• _Your goal_
Leave out every picture, then transcribe the rest of the listing exactly.

• _Given data_
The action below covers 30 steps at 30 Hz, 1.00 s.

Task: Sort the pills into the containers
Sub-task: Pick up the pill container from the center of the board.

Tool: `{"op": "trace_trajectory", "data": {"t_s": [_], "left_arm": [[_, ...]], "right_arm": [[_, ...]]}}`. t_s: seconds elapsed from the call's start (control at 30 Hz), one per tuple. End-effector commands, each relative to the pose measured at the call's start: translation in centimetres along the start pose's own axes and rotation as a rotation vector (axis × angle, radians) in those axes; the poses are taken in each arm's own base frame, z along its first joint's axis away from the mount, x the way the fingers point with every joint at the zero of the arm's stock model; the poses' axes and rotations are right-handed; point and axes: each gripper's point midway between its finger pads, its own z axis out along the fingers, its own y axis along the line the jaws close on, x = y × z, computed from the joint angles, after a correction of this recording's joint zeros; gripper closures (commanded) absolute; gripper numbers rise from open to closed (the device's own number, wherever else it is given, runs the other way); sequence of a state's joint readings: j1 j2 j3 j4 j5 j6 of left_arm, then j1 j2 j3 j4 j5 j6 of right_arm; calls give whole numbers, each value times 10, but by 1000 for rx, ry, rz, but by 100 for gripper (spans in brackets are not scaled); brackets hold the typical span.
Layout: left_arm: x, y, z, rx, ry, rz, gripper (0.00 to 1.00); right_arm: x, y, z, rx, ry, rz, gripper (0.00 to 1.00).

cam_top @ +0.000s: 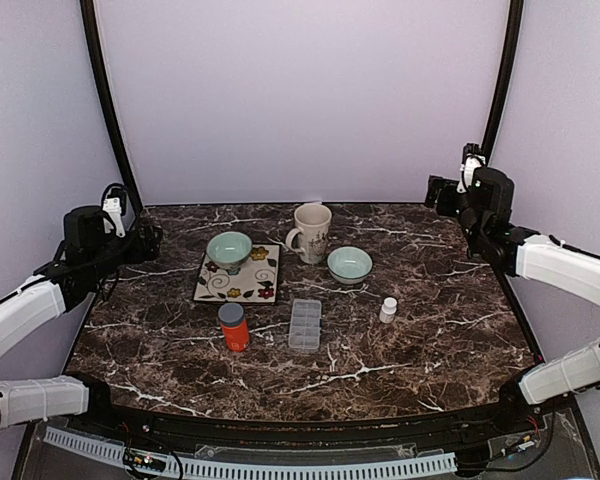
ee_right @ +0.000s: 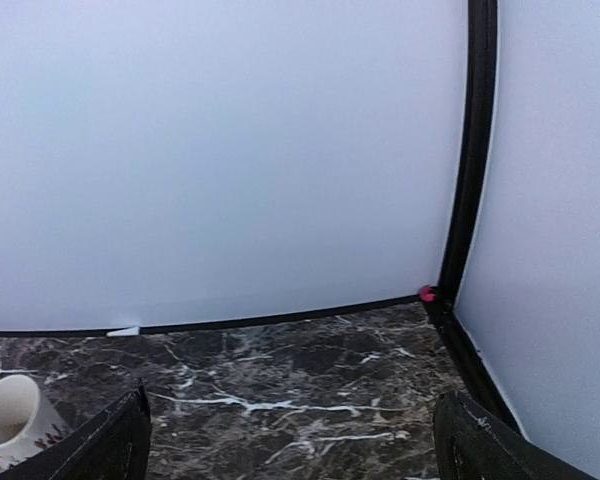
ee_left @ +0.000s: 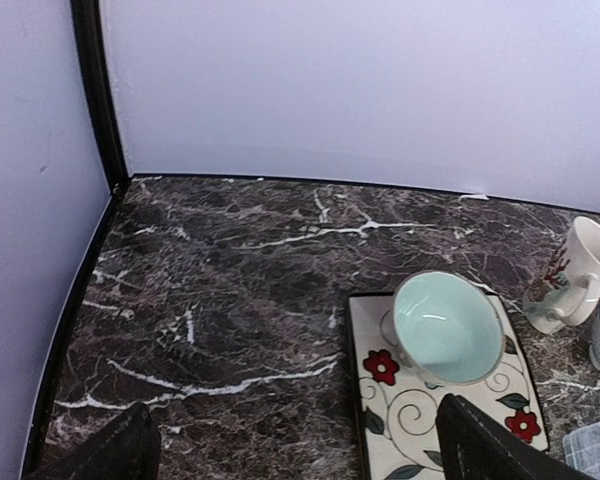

• _Result for this exercise_
The action below covers 30 steps at 30 Hz, 1.00 s.

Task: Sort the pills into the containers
Sub-task: Pick up the pill container from the center of the board.

Tool: `{"op": "trace_trajectory", "data": {"t_s": [_], "left_arm": [[_, ...]], "right_arm": [[_, ...]]}}`. t_s: seconds elapsed from the call's start (control at 30 Hz), one per tuple. End-effector commands, each relative to the pose measured at the call's start: translation in centimetres along the start pose's own axes and rotation as a rotation vector (axis × angle, radians) in those axes; the poses are taken in each arm's own base frame, z along its first joint's axis away from the mount, x the way the fingers point with every joint at the zero of the arm's stock model; the poses' axes and rotations are right-handed; point and axes: each gripper's point midway between its finger pads, its own z axis out along the fingers, its own y axis along the line the jaws close on, x = y × z, computed from the joint angles, after a correction of this recording's joint zeros; gripper closures (commanded) absolute; gripper numbers rise from open to closed (the device's own number, wherever else it is given, runs the other way); sequence of a state's joint readings: j1 j2 j3 j4 j5 j6 of left_arm, then j1 j2 j3 j4 j5 j6 of right_arm; calls give whole numbers, each value times 10, but by 1000 for rx, ry, rz, but by 100 for gripper (spans in brackets are not scaled); brackets hold the typical span.
Layout: left_arm: x, y, z, rx, ry, rz, gripper (0.00 to 1.00); right_arm: x, y, z, rx, ry, rz, gripper (0.00 to 1.00).

cam_top @ +0.000s: 
ee_right @ +0.000s: 
ee_left @ +0.000s: 

No further output is needed.